--- Provided material ---

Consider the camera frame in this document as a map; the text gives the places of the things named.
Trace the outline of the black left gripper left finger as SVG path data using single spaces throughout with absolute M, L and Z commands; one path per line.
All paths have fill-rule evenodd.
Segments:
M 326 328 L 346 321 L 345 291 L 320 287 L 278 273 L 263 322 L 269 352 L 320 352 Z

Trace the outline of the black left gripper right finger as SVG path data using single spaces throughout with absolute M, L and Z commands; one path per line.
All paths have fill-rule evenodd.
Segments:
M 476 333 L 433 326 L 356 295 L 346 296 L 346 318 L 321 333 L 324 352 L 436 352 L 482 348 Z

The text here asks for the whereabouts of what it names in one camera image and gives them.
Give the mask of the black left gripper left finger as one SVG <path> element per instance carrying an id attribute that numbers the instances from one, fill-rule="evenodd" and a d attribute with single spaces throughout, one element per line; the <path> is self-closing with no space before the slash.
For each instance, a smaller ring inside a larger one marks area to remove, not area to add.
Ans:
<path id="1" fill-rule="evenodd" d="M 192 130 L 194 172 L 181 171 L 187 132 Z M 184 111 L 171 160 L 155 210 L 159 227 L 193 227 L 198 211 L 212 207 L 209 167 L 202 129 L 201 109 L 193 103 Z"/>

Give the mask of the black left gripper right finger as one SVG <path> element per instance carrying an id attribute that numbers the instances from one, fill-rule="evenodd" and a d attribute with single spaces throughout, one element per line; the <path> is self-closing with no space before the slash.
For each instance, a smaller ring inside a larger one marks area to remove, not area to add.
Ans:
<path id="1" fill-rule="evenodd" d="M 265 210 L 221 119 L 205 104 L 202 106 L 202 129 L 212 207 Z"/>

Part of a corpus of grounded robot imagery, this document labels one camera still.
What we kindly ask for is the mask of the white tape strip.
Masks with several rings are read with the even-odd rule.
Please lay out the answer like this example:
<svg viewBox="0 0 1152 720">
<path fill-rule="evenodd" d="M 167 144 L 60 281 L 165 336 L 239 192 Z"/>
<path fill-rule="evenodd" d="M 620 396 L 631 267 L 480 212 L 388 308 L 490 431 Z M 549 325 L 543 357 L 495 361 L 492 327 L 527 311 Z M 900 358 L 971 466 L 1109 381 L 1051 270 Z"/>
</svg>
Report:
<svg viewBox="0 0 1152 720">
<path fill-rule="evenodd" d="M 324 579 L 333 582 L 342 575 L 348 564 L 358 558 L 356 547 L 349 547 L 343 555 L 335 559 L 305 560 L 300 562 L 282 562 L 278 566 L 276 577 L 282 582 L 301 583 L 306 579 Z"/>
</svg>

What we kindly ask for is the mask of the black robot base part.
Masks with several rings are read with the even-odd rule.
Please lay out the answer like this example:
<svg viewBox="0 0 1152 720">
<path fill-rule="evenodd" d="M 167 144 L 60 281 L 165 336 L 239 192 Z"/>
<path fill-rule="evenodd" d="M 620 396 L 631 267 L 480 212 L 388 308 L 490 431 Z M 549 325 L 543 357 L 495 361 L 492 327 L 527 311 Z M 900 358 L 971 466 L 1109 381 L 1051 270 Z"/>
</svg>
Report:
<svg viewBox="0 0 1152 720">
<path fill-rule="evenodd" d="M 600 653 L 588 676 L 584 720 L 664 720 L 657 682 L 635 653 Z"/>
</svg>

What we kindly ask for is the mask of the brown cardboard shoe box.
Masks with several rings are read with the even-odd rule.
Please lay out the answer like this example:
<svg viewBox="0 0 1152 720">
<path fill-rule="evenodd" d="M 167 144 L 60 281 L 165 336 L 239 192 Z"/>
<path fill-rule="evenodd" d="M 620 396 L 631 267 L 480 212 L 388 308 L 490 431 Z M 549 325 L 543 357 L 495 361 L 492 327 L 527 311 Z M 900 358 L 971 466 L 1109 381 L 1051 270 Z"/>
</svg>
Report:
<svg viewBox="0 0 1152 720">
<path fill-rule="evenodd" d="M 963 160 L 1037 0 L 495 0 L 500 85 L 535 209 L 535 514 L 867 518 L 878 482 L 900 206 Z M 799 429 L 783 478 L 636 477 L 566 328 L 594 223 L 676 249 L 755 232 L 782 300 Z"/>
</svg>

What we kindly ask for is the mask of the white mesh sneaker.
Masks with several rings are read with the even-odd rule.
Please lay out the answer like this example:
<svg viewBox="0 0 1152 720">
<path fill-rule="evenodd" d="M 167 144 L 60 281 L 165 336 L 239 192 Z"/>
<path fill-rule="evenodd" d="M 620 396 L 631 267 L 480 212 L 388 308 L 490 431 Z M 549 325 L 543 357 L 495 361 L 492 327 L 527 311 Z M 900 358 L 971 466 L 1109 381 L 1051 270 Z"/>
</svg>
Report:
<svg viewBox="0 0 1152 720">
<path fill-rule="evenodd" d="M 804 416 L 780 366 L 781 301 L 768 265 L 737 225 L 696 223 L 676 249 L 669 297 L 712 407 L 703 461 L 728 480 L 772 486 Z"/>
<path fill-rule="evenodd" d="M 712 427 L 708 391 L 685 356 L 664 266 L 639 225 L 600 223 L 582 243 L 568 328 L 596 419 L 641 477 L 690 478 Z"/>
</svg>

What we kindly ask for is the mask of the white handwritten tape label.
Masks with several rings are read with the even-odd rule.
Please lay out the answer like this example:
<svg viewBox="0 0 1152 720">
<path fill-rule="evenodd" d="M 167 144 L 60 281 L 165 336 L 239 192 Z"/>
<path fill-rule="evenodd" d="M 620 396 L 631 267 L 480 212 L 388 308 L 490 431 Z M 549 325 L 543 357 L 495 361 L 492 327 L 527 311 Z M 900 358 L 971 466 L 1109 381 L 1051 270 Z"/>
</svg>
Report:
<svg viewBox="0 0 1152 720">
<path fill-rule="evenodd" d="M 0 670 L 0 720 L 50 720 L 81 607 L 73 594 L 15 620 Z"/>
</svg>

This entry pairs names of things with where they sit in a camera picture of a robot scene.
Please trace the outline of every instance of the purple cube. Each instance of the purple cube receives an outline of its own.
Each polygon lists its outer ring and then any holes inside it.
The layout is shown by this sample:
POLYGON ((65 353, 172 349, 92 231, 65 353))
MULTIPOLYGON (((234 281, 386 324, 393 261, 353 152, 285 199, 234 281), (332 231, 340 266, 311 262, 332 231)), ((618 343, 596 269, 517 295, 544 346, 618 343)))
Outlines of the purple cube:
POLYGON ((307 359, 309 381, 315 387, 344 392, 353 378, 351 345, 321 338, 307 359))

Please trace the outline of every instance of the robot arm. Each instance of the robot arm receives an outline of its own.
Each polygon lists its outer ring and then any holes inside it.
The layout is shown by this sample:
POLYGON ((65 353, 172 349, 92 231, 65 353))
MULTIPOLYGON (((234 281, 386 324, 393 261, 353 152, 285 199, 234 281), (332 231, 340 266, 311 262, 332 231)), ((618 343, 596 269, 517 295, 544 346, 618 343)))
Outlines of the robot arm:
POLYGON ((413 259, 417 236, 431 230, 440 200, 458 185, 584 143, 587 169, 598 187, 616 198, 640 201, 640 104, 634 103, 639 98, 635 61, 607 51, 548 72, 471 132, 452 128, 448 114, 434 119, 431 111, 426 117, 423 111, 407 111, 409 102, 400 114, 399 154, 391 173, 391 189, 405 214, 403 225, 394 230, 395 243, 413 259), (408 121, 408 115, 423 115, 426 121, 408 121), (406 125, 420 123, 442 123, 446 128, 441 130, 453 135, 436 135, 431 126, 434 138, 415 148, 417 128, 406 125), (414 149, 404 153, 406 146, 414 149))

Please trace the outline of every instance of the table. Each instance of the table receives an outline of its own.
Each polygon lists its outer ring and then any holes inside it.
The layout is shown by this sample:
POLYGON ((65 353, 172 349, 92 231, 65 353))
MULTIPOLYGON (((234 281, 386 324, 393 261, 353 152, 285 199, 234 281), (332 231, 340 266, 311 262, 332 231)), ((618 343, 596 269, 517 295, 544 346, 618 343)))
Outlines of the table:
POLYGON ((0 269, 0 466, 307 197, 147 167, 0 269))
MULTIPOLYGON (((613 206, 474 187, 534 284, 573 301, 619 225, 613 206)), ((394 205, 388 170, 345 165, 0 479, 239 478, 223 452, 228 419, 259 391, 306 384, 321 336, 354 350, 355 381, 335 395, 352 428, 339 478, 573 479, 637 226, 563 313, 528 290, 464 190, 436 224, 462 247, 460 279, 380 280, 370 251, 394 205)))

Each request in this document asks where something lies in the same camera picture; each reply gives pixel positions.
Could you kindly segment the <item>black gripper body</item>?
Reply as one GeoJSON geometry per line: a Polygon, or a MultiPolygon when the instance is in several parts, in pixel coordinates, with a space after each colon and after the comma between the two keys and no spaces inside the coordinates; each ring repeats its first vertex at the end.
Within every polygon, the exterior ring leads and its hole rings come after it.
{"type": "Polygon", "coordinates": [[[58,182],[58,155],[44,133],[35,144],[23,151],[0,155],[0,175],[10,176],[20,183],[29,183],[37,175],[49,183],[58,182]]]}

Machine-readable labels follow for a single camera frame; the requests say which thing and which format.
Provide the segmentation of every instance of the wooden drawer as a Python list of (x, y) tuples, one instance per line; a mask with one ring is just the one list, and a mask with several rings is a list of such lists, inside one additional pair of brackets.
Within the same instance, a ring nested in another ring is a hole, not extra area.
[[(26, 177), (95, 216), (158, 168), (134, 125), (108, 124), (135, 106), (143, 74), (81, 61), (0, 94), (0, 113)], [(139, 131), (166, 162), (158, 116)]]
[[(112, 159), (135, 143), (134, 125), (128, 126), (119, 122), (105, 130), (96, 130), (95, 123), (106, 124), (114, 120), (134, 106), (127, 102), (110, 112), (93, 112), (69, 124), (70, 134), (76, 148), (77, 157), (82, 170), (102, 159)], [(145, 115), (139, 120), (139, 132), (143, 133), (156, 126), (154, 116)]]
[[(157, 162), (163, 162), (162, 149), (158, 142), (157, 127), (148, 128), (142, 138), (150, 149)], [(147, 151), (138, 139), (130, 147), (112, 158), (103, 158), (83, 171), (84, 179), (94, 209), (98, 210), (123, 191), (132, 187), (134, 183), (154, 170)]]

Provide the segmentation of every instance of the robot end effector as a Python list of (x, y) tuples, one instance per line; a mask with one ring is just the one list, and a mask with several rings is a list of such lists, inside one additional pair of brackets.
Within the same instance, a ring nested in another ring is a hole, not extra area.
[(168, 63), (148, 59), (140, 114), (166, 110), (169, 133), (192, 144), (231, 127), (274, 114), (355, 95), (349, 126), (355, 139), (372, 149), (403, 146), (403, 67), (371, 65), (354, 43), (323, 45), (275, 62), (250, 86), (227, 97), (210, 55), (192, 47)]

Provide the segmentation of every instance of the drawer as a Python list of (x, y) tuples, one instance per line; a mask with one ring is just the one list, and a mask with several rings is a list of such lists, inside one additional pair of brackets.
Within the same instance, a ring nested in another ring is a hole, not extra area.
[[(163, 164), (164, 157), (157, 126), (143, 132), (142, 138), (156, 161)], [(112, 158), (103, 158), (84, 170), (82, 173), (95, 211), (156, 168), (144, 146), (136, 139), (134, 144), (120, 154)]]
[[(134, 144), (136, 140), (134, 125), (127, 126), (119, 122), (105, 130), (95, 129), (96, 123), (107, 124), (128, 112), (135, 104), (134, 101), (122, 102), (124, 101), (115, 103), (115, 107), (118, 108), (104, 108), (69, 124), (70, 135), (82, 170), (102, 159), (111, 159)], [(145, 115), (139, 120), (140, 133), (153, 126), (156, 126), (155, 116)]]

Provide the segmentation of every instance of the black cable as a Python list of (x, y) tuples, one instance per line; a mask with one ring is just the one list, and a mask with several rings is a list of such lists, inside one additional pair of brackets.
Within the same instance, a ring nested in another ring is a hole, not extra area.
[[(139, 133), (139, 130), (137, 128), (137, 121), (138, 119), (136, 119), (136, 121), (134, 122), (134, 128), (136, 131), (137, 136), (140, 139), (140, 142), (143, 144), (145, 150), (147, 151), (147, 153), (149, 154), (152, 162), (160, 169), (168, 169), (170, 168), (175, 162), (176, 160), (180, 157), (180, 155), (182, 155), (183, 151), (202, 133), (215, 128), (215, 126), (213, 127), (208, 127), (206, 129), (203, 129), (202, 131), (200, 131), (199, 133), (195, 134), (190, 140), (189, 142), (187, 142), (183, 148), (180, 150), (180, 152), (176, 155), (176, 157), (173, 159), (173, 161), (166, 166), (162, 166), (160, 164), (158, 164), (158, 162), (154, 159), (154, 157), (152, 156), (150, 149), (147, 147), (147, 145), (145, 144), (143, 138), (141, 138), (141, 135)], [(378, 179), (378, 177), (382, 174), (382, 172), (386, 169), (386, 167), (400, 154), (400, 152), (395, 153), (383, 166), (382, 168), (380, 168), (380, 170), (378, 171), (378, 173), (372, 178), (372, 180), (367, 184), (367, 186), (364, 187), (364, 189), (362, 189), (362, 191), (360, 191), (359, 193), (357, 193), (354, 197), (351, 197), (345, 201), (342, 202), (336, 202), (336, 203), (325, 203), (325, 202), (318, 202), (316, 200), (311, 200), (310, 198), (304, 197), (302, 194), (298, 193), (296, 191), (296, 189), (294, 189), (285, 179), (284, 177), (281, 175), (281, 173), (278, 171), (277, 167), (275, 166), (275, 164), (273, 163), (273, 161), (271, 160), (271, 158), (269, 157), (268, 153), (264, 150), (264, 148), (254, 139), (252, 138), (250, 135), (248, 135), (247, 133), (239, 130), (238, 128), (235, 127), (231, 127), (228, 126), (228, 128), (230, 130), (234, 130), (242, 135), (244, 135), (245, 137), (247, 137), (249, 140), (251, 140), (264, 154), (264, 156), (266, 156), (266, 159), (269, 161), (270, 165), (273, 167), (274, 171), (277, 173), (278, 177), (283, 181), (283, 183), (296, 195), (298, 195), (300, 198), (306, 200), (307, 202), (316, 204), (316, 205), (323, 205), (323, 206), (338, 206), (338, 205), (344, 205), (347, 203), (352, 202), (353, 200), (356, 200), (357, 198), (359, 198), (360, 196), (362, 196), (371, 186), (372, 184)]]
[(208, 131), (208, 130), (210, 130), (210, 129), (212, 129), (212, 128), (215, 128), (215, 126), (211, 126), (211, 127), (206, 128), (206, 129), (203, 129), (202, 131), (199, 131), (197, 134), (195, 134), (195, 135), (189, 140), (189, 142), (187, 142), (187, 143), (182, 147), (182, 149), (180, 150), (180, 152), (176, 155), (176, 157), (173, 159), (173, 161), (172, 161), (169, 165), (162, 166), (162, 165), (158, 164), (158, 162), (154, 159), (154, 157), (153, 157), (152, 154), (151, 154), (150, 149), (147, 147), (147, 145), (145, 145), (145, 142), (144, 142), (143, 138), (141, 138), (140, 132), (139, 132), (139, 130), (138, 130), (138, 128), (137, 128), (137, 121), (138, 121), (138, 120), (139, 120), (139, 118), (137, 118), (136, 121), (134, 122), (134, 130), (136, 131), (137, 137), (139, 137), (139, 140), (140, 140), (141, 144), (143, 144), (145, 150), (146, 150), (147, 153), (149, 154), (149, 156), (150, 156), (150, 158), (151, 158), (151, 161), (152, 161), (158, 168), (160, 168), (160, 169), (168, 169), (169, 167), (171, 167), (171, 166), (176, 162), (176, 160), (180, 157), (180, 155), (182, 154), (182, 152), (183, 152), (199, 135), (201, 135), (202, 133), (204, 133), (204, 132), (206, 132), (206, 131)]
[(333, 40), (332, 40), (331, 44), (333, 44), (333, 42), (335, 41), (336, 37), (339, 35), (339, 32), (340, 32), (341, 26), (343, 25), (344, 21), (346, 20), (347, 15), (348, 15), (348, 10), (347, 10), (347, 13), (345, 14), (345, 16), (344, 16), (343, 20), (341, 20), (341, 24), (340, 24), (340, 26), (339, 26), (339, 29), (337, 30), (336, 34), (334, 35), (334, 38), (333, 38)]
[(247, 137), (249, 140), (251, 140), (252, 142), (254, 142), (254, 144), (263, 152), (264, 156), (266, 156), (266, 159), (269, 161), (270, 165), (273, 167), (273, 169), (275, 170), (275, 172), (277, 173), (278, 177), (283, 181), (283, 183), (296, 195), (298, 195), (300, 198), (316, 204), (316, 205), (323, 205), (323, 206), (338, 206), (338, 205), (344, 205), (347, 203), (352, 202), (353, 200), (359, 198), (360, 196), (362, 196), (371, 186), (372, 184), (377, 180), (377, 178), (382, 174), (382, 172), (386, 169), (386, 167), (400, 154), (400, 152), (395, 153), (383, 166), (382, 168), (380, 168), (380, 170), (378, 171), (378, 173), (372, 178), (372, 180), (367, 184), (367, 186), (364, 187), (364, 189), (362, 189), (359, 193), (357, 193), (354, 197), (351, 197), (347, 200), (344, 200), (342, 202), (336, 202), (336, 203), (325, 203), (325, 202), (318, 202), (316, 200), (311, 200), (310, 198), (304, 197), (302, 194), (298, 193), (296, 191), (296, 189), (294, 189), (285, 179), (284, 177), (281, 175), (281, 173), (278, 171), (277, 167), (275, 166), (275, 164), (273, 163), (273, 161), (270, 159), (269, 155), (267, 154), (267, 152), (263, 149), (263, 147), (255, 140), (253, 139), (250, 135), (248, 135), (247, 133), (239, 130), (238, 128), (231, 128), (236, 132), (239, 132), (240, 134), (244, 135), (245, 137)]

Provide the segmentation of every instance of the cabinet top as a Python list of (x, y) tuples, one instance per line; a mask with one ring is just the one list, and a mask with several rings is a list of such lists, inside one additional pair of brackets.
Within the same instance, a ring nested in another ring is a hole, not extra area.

---

Task to complete:
Across the data, count every line where the string "attribute" turns up, then write only that count.

Answer box:
2